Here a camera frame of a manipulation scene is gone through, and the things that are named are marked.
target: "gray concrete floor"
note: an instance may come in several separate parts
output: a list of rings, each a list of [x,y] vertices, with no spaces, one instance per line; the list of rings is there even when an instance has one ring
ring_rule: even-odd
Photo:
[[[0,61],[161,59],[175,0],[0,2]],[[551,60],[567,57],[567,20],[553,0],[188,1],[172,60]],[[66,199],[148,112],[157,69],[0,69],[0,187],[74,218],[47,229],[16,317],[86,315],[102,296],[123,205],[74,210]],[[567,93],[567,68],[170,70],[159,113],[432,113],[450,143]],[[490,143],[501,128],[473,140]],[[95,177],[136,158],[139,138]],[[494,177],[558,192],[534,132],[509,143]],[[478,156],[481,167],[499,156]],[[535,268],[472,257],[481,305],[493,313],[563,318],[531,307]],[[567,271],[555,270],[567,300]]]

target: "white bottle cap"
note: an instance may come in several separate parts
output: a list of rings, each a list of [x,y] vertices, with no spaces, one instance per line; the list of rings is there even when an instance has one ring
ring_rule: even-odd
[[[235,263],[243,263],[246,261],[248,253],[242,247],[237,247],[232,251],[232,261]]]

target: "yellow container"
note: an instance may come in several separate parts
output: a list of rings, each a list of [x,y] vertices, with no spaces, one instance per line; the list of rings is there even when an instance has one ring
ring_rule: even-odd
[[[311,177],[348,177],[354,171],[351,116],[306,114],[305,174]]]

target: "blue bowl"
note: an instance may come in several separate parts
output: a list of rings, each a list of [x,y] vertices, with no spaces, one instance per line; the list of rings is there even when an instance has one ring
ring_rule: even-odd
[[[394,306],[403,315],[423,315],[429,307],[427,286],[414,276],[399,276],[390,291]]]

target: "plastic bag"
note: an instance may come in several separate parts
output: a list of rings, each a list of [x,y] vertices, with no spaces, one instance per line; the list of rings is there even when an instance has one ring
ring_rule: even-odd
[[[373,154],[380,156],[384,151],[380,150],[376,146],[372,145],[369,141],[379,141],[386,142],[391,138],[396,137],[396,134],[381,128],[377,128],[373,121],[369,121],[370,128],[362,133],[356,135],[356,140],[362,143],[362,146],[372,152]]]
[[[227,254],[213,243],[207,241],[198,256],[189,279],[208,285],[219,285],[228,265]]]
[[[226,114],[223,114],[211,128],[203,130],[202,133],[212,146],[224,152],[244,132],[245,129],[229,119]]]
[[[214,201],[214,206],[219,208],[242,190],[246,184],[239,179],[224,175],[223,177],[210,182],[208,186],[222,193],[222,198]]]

◆ ◆ ◆ ◆ ◆ ◆ ◆

- [Brief] Each line with the word "target" in the records above belongs in the result; copy all of them.

- [Answer box]
target: "gray concrete floor"
target: "white bottle cap"
target: "yellow container"
target: "blue bowl"
target: "plastic bag"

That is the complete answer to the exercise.